Figure 11 shows the effect of the BESS on the MG performance in terms of the quantity of CO2 emitted. It is evident from Fig. 11 that there is a significant reduction in the quantity of CO2 emitted for Scenarios 4, 5, and 6 where the BESS was used. In Scenarios 4 and 5, the quantity of CO2 emitted is zero, and for Scenario 6, there is an approximately 80.81% reduction in the quantity of CO2 emitted, which makes these configurations environmentally friendly.
Furthermore, the effect of the BESS on the MG can be viewed in terms of the quantity of fuel consumed. Figure 12 depicts the quantity of diesel fuel usage in the MG for the six different DER configurations. From Fig. 12, it can be concluded that in Scenarios 4 and 5, the quantity of diesel fuel consumed is zero and in Scenario 6, there is a 74.44% reduction in diesel fuel consumed compared to Scenario 1.
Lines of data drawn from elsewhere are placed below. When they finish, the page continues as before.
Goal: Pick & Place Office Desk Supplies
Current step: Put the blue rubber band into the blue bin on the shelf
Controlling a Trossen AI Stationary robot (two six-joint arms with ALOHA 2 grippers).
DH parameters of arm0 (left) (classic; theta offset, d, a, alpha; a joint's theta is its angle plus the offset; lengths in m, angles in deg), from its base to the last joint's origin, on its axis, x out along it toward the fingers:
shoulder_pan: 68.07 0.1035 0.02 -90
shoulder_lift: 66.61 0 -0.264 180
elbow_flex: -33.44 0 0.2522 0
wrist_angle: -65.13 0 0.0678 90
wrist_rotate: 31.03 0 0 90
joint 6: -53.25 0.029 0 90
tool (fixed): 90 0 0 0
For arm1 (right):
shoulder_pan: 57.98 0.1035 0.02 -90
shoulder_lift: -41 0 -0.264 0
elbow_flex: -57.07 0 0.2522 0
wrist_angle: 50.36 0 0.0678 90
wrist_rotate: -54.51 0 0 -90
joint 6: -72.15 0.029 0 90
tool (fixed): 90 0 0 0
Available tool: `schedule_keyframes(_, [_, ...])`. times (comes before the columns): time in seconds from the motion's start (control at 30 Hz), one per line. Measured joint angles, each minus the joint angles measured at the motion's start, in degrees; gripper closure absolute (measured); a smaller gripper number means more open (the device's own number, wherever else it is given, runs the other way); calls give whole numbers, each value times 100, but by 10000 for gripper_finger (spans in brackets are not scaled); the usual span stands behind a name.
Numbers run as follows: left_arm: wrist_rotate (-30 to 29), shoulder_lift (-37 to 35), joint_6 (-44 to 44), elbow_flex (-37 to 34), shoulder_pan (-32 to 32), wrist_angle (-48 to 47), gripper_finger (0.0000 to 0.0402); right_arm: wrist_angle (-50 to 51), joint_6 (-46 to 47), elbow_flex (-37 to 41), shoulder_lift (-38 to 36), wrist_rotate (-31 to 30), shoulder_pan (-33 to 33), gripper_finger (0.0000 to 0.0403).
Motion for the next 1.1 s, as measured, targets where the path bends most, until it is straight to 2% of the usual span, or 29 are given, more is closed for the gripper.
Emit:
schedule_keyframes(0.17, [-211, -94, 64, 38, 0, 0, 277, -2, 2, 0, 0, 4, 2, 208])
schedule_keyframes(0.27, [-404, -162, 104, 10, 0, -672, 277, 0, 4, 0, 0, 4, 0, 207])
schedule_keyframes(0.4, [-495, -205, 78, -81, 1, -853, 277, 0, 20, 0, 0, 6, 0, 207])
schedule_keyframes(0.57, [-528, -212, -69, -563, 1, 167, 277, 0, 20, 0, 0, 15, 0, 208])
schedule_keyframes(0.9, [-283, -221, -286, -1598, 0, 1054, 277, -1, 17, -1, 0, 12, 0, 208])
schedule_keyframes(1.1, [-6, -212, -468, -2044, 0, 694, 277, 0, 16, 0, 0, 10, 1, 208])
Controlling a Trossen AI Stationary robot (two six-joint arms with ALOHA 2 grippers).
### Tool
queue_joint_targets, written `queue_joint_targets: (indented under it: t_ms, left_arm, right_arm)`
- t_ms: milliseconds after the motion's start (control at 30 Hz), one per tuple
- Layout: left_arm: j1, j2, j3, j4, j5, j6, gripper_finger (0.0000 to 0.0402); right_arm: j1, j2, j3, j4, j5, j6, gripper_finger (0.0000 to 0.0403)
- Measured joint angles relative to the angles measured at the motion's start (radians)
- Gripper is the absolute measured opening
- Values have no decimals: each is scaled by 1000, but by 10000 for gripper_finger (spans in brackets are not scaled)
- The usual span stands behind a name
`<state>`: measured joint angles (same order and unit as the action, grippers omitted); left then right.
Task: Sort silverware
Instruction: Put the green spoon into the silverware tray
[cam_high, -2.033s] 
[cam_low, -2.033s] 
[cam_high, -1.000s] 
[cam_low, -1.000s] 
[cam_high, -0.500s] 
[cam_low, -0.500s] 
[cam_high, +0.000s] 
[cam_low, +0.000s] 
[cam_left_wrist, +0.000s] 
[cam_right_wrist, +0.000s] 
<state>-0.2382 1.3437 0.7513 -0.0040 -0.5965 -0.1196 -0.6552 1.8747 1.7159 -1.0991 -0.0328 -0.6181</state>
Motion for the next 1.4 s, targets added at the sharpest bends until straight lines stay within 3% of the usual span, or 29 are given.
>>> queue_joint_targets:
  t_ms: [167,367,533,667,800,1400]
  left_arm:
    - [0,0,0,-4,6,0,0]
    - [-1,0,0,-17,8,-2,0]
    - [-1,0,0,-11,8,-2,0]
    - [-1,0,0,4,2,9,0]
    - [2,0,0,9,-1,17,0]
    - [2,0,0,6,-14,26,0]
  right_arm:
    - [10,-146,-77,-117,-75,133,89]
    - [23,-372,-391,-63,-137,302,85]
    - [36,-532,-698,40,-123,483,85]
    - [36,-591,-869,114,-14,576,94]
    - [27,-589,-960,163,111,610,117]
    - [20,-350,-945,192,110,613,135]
The cost of energy for the different scenarios is also given in Fig. 13. From Fig. 13, it can be seen that there is a significant reduction in the cost of energy for the scenarios where the BESS is implemented except for the DG/WT configuration. In the optimum configuration, it is evident that there is an approximately 46.34% reduction in the cost of energy compared to Scenario 1.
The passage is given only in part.